MATERIAL PROVIDED Start Marker

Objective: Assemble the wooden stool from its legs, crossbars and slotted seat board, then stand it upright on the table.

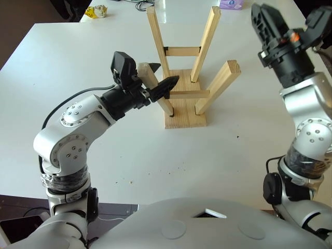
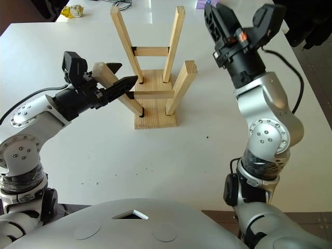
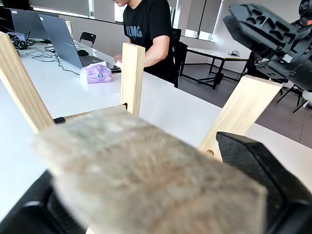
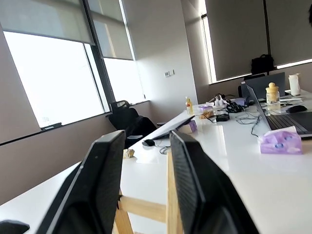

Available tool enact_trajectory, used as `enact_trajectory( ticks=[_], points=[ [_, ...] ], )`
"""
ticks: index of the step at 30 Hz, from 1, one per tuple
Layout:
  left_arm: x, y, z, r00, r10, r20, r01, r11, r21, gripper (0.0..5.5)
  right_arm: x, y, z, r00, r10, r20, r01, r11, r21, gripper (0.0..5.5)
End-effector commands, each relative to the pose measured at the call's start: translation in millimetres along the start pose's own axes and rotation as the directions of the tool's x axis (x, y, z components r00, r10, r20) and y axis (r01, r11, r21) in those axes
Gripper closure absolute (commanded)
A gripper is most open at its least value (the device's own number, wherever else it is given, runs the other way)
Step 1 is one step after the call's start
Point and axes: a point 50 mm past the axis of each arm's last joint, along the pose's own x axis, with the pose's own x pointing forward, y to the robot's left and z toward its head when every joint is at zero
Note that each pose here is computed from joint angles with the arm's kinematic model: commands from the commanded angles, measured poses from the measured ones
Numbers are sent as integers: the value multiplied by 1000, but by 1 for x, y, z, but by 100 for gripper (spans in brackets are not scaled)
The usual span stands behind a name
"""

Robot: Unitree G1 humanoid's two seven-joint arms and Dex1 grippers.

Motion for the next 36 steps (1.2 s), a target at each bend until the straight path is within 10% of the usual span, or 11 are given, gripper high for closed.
enact_trajectory(
  ticks=[1,7,17,36],
  points=[
    [-3,-10,-1,999,-45,9,46,999,-26,246,14,36,31,980,178,86,-185,980,79,465],
    [-5,-17,-9,998,-57,1,57,997,-56,293,15,72,28,944,330,4,-325,930,172,546],
    [-8,-14,-17,999,32,17,-30,996,-84,301,-43,60,-65,783,176,-596,-287,953,-96,550],
    [7,-22,-18,997,-22,-74,23,1000,10,335,-4,78,-36,931,221,-290,-248,967,-60,550]
  ],
)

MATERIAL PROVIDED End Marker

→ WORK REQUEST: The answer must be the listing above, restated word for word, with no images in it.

→ REPLY TO THE TASK:
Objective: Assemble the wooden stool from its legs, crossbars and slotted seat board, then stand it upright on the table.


Available tool enact_trajectory, used as `enact_trajectory( ticks=[_], points=[ [_, ...] ], )`
"""
ticks: index of the step at 30 Hz, from 1, one per tuple
Layout:
  left_arm: x, y, z, r00, r10, r20, r01, r11, r21, gripper (0.0..5.5)
  right_arm: x, y, z, r00, r10, r20, r01, r11, r21, gripper (0.0..5.5)
End-effector commands, each relative to the pose measured at the call's start: translation in millimetres along the start pose's own axes and rotation as the directions of the tool's x axis (x, y, z components r00, r10, r20) and y axis (r01, r11, r21) in those axes
Gripper closure absolute (commanded)
A gripper is most open at its least value (the device's own number, wherever else it is given, runs the other way)
Step 1 is one step after the call's start
Point and axes: a point 50 mm past the axis of each arm's last joint, along the pose's own x axis, with the pose's own x pointing forward, y to the robot's left and z toward its head when every joint is at zero
Note that each pose here is computed from joint angles with the arm's kinematic model: commands from the commanded angles, measured poses from the measured ones
Numbers are sent as integers: the value multiplied by 1000, but by 1 for x, y, z, but by 100 for gripper (spans in brackets are not scaled)
The usual span stands behind a name
"""

Robot: Unitree G1 humanoid's two seven-joint arms and Dex1 grippers.

Motion for the next 36 steps (1.2 s), a target at each bend until the straight path is within 10% of the usual span, or 11 are given, gripper high for closed.
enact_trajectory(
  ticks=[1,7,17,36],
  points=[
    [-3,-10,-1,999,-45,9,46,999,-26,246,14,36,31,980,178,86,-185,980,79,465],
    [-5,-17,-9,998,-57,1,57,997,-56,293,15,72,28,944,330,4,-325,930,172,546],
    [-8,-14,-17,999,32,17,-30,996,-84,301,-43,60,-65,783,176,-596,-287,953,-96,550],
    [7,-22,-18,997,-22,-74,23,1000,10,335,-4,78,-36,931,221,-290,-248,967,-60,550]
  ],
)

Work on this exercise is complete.